Altmış dört sayfalık bu kitabın yapraklarının her bir yüzünde, hüsn-ü hattın, rûha tesir eden farklı bir veçhesiyle tanışma imkanına sahip olabilirsiniz.
Hamid-il Amidî’nin, Abdülkadir Saynaç’ın, Mustafa Halim Özyazıcı gibi icâzet makâmında üç büyük hattatın, takdir ve tahsinlerini ve imzalarını taşıyan Hattat Saim Özel Hoca’nın bu kitabını yeniden bastırmak, geleneğin hakikatli varlığına şahadetnâme niteliğinde bir burhan olacağı kanaatindeyiz.

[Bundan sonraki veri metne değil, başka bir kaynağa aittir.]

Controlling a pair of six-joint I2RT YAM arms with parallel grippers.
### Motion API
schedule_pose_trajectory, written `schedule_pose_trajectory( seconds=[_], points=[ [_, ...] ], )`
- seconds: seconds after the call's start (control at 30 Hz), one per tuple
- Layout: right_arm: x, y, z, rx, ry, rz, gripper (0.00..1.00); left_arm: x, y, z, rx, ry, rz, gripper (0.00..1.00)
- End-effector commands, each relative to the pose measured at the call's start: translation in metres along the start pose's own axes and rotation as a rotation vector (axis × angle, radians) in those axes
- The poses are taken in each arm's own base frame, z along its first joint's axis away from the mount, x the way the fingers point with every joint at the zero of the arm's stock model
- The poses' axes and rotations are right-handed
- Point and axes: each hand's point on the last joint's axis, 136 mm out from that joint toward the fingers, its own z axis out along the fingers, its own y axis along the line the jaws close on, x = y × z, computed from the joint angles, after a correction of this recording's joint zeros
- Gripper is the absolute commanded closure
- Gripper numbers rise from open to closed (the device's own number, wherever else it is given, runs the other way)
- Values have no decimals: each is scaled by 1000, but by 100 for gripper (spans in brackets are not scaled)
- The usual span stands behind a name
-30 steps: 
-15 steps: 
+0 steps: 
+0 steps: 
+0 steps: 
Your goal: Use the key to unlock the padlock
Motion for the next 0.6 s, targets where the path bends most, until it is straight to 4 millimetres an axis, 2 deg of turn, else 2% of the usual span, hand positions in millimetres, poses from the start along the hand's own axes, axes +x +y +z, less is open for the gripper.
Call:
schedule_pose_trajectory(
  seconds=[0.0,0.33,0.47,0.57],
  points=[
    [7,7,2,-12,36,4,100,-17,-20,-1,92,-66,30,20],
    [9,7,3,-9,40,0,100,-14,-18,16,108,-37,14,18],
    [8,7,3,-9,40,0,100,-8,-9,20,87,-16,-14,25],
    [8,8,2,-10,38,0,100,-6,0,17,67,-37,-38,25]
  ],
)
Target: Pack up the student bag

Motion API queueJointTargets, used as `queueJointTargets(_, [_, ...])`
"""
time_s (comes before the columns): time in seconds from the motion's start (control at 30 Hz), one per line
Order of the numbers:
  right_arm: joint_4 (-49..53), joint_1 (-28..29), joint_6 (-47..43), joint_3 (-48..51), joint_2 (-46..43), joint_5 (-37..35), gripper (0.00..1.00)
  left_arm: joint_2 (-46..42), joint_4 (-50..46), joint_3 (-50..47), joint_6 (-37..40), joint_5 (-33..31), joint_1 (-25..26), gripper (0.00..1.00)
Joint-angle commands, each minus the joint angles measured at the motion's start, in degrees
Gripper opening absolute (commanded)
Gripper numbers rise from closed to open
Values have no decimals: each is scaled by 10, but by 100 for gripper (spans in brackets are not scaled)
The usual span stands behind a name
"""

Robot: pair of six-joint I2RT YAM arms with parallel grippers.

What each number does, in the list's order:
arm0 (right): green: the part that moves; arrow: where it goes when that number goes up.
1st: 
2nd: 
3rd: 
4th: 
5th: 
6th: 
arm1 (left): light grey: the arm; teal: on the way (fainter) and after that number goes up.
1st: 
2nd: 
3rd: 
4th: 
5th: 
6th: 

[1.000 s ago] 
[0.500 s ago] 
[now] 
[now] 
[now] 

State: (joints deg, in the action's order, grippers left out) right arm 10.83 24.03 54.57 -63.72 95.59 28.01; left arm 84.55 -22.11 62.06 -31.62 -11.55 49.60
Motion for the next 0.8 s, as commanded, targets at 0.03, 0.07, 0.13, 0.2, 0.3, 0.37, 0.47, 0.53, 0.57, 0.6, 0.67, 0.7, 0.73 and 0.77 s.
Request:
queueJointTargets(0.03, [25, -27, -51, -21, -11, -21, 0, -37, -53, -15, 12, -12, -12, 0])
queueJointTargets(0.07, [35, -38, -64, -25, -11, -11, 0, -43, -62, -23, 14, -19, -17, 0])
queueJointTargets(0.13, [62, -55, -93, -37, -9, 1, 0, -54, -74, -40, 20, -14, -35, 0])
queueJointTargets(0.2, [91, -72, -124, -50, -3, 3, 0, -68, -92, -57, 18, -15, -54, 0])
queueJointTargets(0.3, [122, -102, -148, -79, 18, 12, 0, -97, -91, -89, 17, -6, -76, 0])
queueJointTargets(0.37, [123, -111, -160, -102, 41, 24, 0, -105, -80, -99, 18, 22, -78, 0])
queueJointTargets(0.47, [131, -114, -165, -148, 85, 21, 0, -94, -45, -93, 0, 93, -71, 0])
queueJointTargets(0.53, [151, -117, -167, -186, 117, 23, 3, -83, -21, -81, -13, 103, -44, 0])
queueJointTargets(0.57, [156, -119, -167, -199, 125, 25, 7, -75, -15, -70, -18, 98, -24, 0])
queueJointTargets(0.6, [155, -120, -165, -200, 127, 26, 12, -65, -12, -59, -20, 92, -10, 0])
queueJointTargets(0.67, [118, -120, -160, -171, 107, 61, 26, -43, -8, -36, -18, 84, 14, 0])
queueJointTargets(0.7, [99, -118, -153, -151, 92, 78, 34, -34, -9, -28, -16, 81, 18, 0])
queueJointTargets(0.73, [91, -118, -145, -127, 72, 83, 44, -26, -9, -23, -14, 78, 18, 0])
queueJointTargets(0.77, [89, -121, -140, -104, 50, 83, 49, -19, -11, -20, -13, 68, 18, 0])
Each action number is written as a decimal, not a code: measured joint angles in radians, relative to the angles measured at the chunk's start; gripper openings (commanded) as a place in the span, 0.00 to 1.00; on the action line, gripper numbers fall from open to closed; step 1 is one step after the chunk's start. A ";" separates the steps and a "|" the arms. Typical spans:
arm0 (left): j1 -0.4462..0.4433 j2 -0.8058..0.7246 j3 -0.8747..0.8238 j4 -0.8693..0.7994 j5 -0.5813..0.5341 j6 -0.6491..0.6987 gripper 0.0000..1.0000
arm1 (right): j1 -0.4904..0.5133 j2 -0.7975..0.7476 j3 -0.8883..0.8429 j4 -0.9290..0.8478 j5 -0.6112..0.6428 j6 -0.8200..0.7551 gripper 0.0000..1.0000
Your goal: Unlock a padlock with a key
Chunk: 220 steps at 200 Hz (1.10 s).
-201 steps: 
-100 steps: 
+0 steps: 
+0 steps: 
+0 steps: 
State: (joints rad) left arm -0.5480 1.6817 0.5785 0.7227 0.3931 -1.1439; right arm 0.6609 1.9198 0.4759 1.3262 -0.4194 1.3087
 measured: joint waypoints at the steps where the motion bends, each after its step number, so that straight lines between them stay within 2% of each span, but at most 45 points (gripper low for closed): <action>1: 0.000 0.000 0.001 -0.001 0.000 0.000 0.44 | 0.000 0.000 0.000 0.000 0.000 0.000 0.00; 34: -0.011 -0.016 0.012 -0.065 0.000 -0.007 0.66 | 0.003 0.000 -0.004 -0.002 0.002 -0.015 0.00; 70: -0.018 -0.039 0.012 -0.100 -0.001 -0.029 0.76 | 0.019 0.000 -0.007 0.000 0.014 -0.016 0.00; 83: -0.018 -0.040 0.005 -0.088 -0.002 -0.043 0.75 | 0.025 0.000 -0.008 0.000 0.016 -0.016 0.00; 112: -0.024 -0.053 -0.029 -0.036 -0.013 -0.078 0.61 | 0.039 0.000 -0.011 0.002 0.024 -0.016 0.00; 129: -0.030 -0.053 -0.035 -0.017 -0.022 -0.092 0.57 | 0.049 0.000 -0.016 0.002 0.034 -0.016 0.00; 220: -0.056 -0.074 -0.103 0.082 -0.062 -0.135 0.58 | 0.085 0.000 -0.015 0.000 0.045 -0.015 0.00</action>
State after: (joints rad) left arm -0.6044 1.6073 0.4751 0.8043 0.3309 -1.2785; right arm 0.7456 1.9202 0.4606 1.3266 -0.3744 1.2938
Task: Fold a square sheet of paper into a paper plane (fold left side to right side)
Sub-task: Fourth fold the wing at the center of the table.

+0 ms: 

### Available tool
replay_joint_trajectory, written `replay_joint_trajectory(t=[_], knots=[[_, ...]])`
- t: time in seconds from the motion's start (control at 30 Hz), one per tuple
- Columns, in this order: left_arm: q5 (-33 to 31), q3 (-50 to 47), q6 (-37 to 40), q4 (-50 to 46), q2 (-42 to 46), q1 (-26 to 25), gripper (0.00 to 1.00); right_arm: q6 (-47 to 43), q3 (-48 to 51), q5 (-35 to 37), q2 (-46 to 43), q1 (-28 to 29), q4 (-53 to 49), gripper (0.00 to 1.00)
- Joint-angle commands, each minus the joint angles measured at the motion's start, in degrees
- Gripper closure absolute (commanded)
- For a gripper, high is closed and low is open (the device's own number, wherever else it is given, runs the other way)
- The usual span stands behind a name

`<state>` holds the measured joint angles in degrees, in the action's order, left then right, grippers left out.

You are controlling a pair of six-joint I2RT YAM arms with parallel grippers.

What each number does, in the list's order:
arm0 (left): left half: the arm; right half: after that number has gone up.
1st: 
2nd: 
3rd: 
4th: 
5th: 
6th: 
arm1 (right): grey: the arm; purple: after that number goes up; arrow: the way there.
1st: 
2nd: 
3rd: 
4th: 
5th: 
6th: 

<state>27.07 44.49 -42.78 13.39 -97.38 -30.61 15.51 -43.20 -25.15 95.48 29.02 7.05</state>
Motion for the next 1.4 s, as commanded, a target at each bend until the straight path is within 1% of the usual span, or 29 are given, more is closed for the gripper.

Süleymaniye Camii gibi ihtişamlı bir mîmârinin, mütevazı İmamı Merhum Hattat Hafız Saim Özel’i, Cuma vakti Yunus Paşa Camii’nin müezzin mahfilinde yeniden hatırlarken, taşın ve hattın hendesesini Süleymaniye Camii’nde rûha dönüştürmüş ecdâdın temsili olan bir çelebinin firâkını, kitabındaki işte o yalın takdimini tekrar tekrar okurken derinden yaşıyorum.
***
Takdim
Evvelâ Allahü Tealâ’ya hamd ü senâ eder ve onun resûlü Muhammet Mustafa (s.a) Efendimize ve âline ve ashâbına salât ü selam ederiz.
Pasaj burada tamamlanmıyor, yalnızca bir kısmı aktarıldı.